Il faisait partie de la branche modérée des cultiriste de l’église de Jésus-Christ-de-la-nuit-noire-de-la-fin-des-temps, Elle s’intéressait juste aux coquillages. Leurs vides affectifs se résorbèrent mutuellement dans l’excès de consommation d’alcool, pourtant proscrite par la sororité des coquillologistes abstinentes dont Gilbertienne était une fidèle partisane. Ah ! L’amour. Au fur et à mesure de leurs rencontre une tendre complicité les lia irrémédiablement. La brasserie du Cerf Farceur devint cet endroit magique ou leurs rêves prenaient corps, au sens figuré comme au littéral. Gilbertienne avait besoin de l’esprit borné de Furnoncule et Furnoncule avait besoin d’exprimer ses penchants naturel de domination paternaliste sur quelqu’un de plus balaize que lui. Gilbertienne n’était pas dupe mais elle consentait volontiers à laisser de petit crétin exprimer ses bas instincts tant qu’il continuait à bouger sa petite croupe comme un félin chassant la gazelle lors d’un concours de mambo. De toute façon, un coup de boule et c’était réglé.

De nouvelles opportunités s’ouvraient enfin à Gilbertienne après toutes ces années d’abstinence. Ah, ils allaient voir ces trous du culs de la fédération de Coquillologie de l’université de l’Eglise-du-saint-sauveur-des-derniers-sacrements. Ce ramassis de couilles molles et vagins flasques s’étaient bien foutus de sa gueule lors de sa conférence sur la chromatographie des carapaces de Berniques, maintenant venait l’heure de la dîme et de la gabelle et ça allait être sauvage ! Gilbertienne comptait bien leur envoyer un Furnoncule gonflé à mort par les anabolisants qu’elle glissait dans son café aux stéroïdes. Abruti jusqu’à la couenne il foncerait dans le tas comme un Bison défiant une locomotive.
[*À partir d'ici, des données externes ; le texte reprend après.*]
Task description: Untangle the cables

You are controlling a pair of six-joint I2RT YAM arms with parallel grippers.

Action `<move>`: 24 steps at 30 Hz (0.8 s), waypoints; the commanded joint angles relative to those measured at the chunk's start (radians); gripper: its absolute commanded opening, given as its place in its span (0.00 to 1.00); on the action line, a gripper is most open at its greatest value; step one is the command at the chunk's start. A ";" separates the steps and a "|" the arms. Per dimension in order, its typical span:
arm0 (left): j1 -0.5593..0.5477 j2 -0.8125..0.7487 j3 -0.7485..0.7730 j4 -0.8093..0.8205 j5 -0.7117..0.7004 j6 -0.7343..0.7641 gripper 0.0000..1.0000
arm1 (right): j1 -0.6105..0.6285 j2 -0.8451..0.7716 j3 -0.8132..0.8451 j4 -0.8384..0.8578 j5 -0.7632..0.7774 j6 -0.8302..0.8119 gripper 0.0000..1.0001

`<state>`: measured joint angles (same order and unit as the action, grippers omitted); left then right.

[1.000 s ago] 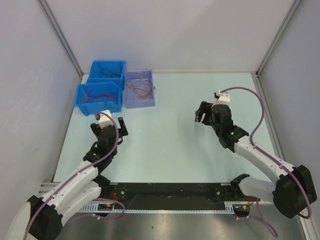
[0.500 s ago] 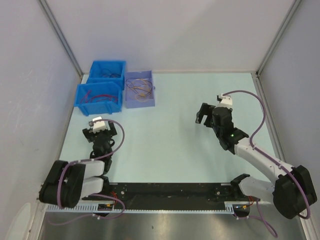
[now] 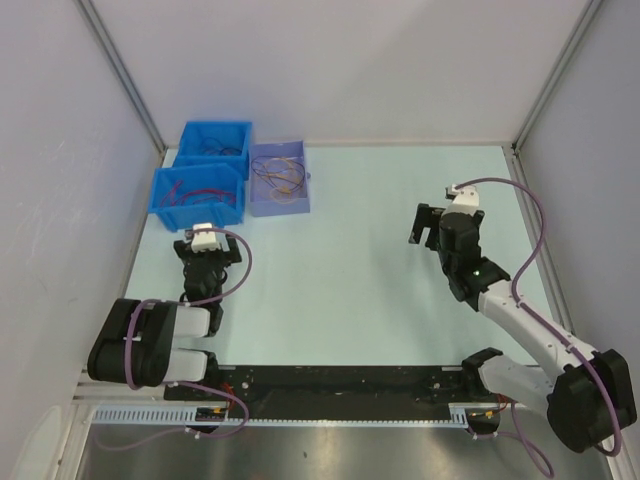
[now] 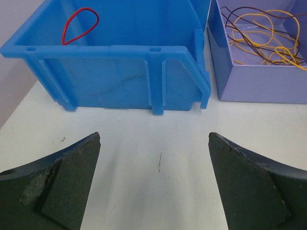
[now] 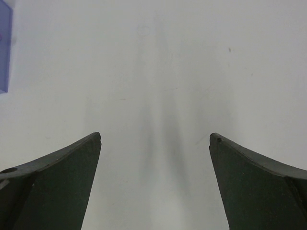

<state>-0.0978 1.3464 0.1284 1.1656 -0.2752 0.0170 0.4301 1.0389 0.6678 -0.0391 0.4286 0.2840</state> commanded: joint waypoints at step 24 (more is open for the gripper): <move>0.007 -0.010 0.020 0.051 0.039 0.003 1.00 | -0.467 0.406 -0.444 1.137 -0.470 -0.249 1.00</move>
<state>-0.0975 1.3464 0.1284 1.1648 -0.2577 0.0174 -0.0196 1.3418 0.2703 0.7303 0.1215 0.0807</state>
Le pire c’est que Furnoncule aimerait ça. « Putain que c’est beau l’amour » se surpris t’elle à penser en vidant sa troisème bouteille de Viandox du petit déjeuner.
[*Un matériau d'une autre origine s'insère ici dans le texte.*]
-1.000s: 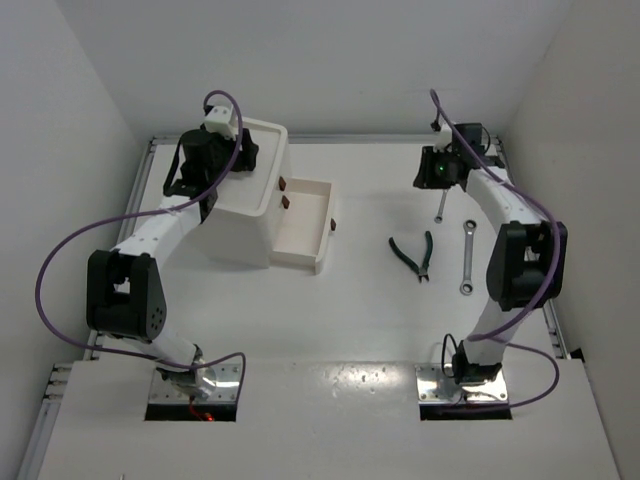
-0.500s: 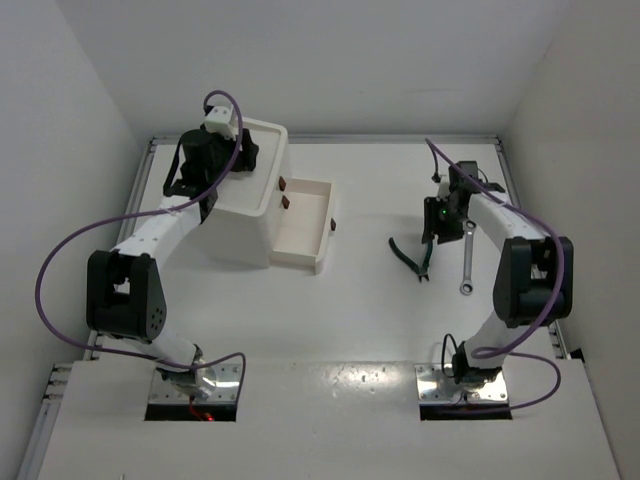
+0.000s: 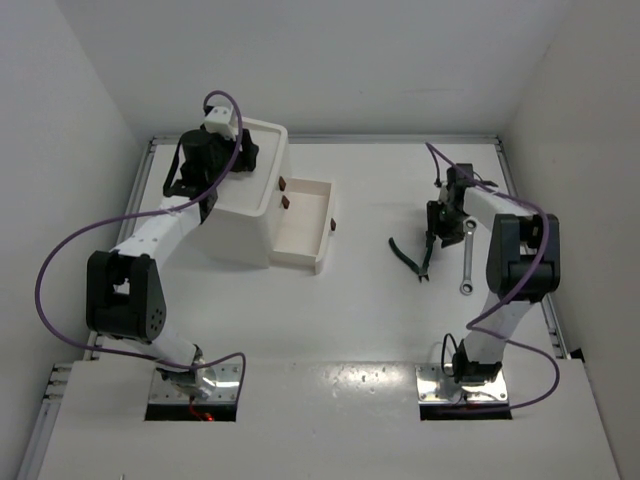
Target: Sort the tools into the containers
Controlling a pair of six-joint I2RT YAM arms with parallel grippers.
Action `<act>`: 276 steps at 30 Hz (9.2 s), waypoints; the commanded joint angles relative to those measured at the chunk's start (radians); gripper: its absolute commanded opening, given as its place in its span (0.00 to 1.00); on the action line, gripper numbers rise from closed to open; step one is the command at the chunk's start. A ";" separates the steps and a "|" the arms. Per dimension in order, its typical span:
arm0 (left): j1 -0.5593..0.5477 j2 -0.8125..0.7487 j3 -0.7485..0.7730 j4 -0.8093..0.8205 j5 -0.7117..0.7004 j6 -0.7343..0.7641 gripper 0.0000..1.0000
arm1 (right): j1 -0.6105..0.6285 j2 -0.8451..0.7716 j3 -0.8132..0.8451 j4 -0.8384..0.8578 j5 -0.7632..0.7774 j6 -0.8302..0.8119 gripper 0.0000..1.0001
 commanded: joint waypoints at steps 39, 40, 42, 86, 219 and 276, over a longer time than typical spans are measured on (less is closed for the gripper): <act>-0.017 0.171 -0.170 -0.692 0.026 -0.092 0.67 | 0.174 0.088 0.547 -0.065 -0.023 0.638 0.00; -0.017 0.171 -0.170 -0.692 0.026 -0.092 0.67 | 0.187 0.100 0.578 -0.092 -0.023 0.658 0.00; -0.017 0.171 -0.170 -0.692 0.026 -0.092 0.67 | 0.226 0.135 0.654 -0.120 -0.023 0.701 0.00; -0.017 0.073 -0.245 -0.674 0.007 -0.083 0.67 | 0.593 0.474 0.954 -0.145 0.086 0.905 0.70; -0.017 -0.132 -0.260 -0.563 -0.126 -0.161 0.78 | -0.032 -0.190 0.075 -0.169 0.177 0.206 0.38; 0.021 -0.082 -0.168 -0.592 -0.200 -0.192 0.83 | -0.068 -0.064 0.183 -0.145 -0.390 0.311 0.00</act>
Après avoir plaidé la folie passagère pour le massacre d’une trentaine de congressistes, Furnoncule était sortit du tribunal comme un héros, le jugement expéditif ayant permis aux jurés de rentrer à l’heure pour voir le match. Gilbertinne qui avait obtenu sa veangeance décida de couper court à leur relation. « Et puis merde quoi, t’es jeune, fais pas chier », lui avait elle déclamé avec la fougue d’une lampe a Petrole avant d’aller se perdre dans les lueurs finissantes d’une chaude journée d’été.
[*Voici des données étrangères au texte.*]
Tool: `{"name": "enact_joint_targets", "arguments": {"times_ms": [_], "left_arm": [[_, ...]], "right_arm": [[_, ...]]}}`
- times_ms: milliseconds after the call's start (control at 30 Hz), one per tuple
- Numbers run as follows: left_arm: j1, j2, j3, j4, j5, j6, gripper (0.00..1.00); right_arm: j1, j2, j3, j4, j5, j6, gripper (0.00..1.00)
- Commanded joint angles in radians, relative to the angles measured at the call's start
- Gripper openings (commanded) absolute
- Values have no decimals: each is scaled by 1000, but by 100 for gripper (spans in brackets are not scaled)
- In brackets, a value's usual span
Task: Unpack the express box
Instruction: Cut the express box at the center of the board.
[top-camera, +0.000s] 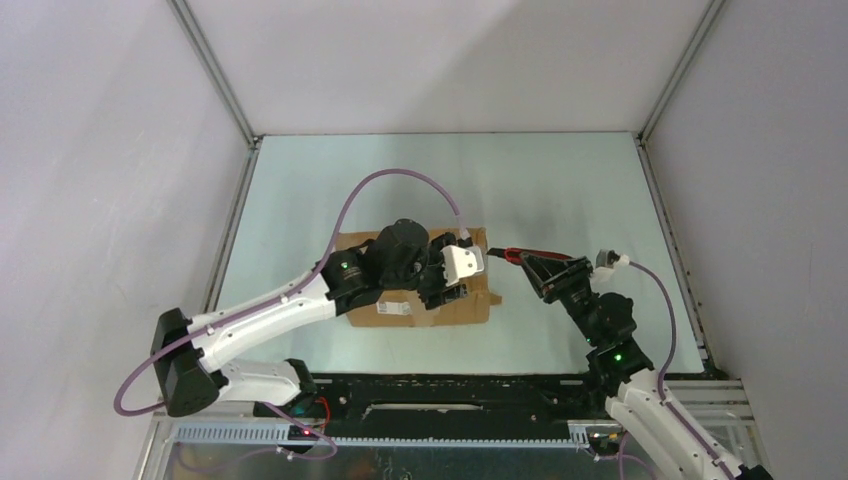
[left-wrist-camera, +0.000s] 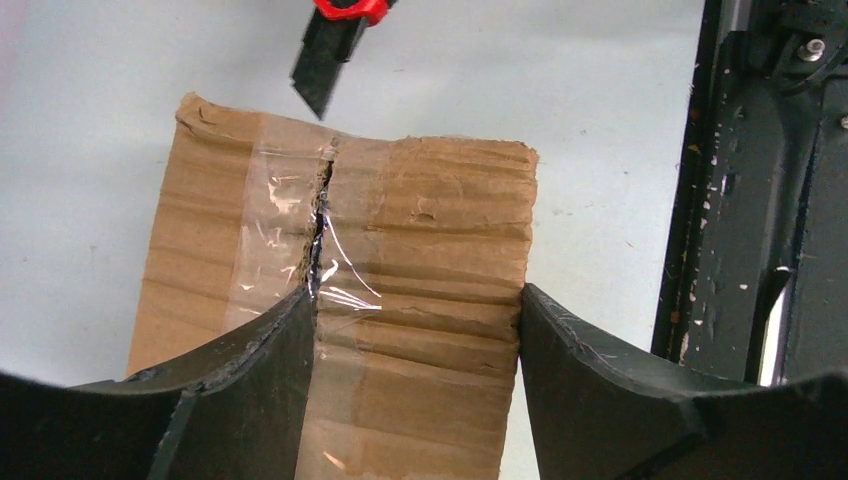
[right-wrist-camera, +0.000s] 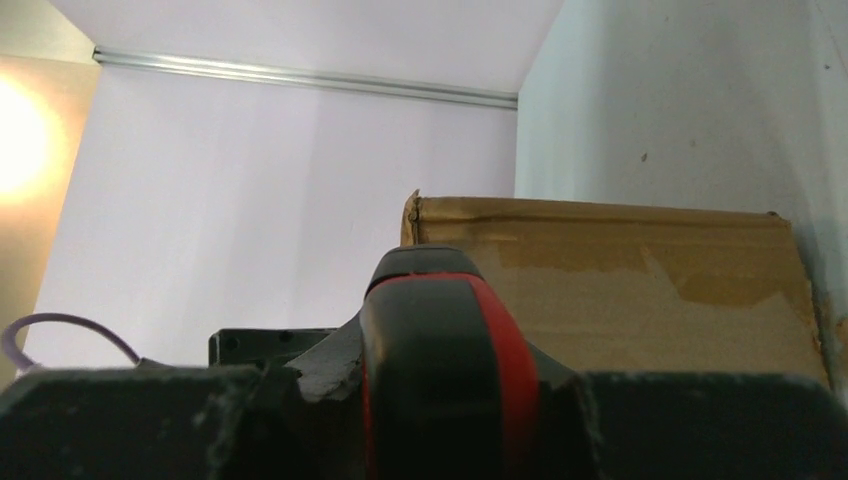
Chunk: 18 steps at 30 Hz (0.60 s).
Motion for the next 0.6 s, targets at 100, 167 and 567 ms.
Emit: {"name": "enact_joint_targets", "arguments": {"times_ms": [100,167,567], "left_arm": [[4,-47,-33,112,-18,8,0],[4,-47,-31,114,-17,7,0],[4,-51,-29,112,-2,14,0]], "right_arm": [[-15,-47,27,-56,-83,-19,0],[-15,-46,24,-57,-81,-27,0],[-43,-16,34,5,-65,9,0]]}}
Robinarde Paletot se souvient encore de sa rencontre avec Furnoncule, de la première fois qu’elle avait posé les yeux sur ce type aux faciès de bovin dépressif qui arborait un port de tête tout à fait fascinant. Sous ses traits épais elle avait su déceler la fragilité d’un esprit sensible et brisé pas la vie, brisé par les sentiments. Elle l’avait croisé au bistrot alors qu’il vantait sa bonne étoile à une assemblée de vieillards à Capuche qui semblaient suivre son récit avec attention. Robinarde détestait les capuchistes et à entendre son récit, Furnoncule semblait avoir un complexe de virilion assez singulièrement handicapant. L’occasion était trop belle. « Putain de Capuchistes de merde ! » avait elle pensé tout haut en passant devant eux. La discussion se figea et le groupe de vieillard se retourna l’écume aux lèvres. Au moment elle s’apprêtait à cogner son premier octogénaire tandis que celui-ci bondissait vers sa jugulaire toute dents dehors, Furnoncule s’était interposé en la saisissant dans une étreinte gladiatoriale. « Jackpot » avait elle pensé comme elle lui répondait d’aller se faire foutre et qu’elle était assez grande pour rendre les coups toute seule « Toi mon beau, tu vas chavirer ». Effectivement, Furnoncule avait chaviré, malgré sa timidité maladive il avait embrassé Robinarde fiévreusement en lui serrant la taille d’une main tandis que de l’autre il foutait des baffes aux Capuchistes qui lui avaient déjà bouffé deux phalanges. « Putain que c’est beau l’amour ».